Self-focused attention (SFA) causes self-evaluation. Some studies report that self-evaluation predicts exercise outcomes while others do not. Few studies have applied SFA to predict exercise behavior. We argue that trait self-control may be a critical moderator of SFA and exercise over time. Trait self-control is the ability to control responses and to alter behavior to meet goals. We predicted that trait self-control moderates SFA and exercising, and we tested the hypotheses that: 1) SFA at baseline (t1) predicts exercise at eight weeks post-baseline (t3); 2) SFA and exercise are each moderated by trait self-control; and 3) exercise pattern (consistent, variable, or no exercise pattern in past four weeks) moderates SFA and trait self-control's influence on exercising.

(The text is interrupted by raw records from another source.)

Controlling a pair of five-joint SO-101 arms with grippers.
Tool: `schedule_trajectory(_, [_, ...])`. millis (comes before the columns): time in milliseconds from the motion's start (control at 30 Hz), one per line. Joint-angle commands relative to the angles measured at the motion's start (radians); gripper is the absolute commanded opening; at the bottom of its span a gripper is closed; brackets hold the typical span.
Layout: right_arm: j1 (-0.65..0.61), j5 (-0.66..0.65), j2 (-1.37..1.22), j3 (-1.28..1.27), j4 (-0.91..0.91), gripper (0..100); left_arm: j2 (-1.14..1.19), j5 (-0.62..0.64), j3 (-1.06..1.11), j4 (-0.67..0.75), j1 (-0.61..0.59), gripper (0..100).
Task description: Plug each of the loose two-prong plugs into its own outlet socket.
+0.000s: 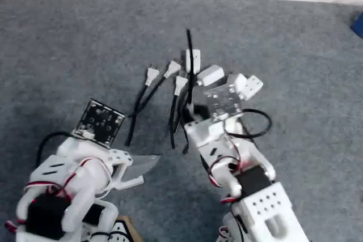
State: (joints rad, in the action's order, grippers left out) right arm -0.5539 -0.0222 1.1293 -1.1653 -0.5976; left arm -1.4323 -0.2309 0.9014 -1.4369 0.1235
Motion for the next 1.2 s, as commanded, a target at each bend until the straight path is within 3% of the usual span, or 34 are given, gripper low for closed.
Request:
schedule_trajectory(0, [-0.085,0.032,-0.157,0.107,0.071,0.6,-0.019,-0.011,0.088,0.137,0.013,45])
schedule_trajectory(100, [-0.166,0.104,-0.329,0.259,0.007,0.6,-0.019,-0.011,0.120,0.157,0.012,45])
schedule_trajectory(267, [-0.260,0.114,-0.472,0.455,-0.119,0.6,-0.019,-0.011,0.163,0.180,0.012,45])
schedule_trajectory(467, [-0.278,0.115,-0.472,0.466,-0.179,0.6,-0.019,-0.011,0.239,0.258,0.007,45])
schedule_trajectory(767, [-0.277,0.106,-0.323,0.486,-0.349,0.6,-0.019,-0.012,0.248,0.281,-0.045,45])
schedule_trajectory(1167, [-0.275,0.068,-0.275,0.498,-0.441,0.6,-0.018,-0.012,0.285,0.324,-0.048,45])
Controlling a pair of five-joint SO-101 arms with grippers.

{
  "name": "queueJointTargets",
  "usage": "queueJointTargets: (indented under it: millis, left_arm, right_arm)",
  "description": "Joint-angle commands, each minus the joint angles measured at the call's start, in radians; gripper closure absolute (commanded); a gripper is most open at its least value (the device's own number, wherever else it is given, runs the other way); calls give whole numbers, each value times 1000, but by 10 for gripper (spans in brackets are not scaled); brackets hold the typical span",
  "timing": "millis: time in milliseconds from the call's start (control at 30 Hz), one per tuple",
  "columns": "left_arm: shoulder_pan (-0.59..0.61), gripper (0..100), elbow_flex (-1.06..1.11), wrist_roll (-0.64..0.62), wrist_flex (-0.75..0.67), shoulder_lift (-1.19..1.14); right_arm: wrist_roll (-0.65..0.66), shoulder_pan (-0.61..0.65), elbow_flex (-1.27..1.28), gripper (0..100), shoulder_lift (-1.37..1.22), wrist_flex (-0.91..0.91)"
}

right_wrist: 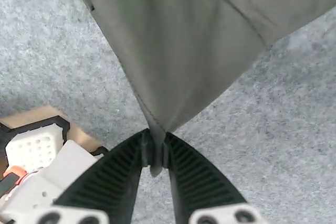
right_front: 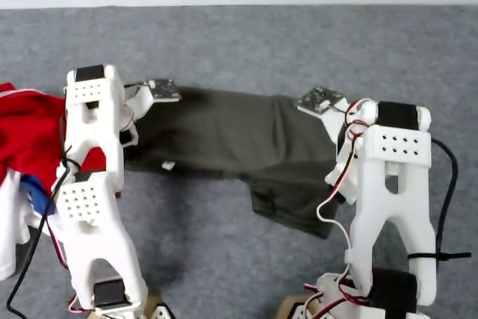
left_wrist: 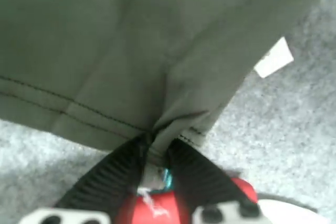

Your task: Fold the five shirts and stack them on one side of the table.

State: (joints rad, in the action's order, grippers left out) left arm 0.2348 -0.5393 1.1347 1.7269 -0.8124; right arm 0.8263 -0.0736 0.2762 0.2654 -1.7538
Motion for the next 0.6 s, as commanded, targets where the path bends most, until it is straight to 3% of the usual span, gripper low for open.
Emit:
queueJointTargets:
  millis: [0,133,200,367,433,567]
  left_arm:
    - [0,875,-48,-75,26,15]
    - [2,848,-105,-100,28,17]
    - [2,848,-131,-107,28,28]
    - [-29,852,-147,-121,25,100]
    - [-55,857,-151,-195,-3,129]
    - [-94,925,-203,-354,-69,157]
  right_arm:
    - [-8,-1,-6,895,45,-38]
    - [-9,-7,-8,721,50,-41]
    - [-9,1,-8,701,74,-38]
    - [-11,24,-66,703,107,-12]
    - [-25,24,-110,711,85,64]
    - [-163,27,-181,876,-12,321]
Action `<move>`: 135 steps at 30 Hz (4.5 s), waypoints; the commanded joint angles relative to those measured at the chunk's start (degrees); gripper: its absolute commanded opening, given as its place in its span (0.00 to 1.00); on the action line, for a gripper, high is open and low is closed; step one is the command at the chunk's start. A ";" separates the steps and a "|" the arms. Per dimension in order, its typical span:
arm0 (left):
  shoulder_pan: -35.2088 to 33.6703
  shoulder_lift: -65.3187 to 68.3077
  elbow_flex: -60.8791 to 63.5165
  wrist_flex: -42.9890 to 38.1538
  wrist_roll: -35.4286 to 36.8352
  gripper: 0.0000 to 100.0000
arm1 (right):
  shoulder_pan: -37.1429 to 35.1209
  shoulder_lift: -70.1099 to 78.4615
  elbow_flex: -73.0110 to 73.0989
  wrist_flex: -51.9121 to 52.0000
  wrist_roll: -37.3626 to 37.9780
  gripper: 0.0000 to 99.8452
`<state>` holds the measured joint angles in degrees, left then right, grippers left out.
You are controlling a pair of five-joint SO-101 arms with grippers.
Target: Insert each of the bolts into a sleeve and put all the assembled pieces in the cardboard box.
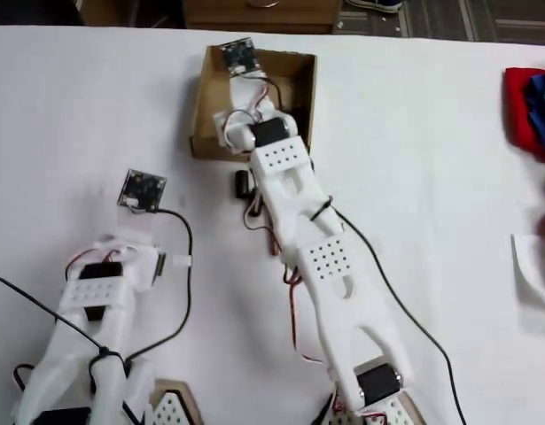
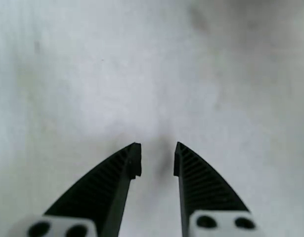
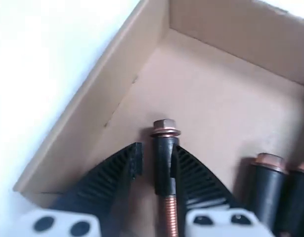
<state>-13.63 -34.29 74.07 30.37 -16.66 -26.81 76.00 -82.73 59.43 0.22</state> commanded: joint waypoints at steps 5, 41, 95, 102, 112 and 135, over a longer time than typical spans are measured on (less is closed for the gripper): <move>-0.35 -0.70 -0.13 -0.97 0.35 0.13 | -0.31 -0.31 -0.26 -0.92 0.44 0.08; -0.35 -0.70 -0.13 -0.97 0.35 0.13 | -1.63 -2.77 0.35 -1.19 0.53 0.08; -0.35 -0.70 -0.22 -0.97 0.35 0.13 | 9.54 -20.35 -0.26 15.96 5.36 0.08; -0.35 -0.70 -0.22 -1.05 0.35 0.13 | 7.52 -26.95 -0.26 35.38 5.36 0.08; -0.35 -0.70 -0.22 -1.14 0.35 0.13 | 0.48 -36.00 15.82 42.15 0.35 0.08; -0.62 -0.70 -0.04 -0.79 0.35 0.13 | -3.21 -27.91 35.52 23.16 -8.53 0.09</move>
<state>-13.71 -34.29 74.15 30.37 -16.66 -31.74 47.60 -46.95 84.22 -7.96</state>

METHODS. 79 students (22.7±4.9 yrs) completed the following self-report measures: SFA was created for this study; exercise over time (t1 & t3; Godin LTEQ); and trait self-control (Self-Control Scale). RESULTS. SFA at t1 was positively associated with exercising at t3 (p<.05). As expected, trait self-control moderated SFA and exercise at t3 (while controlling for t1 exercise), 95% CIs [.03, .49], such that SFA predicted exercise only when trait self-control was high, 95% CIs [1.73, 12.31]. Further, when exercise had no established pattern, then high trait self-control and high SFA were associated with increased exercise, 95% CIs [1.64, 21.45], while low trait self-control and high SFA was associated with lower exercise. CONCLUSION. High trait self-control individuals benefited from tuning-in to their body (i.e., SFA), especially if exercising were not yet an established activity for them.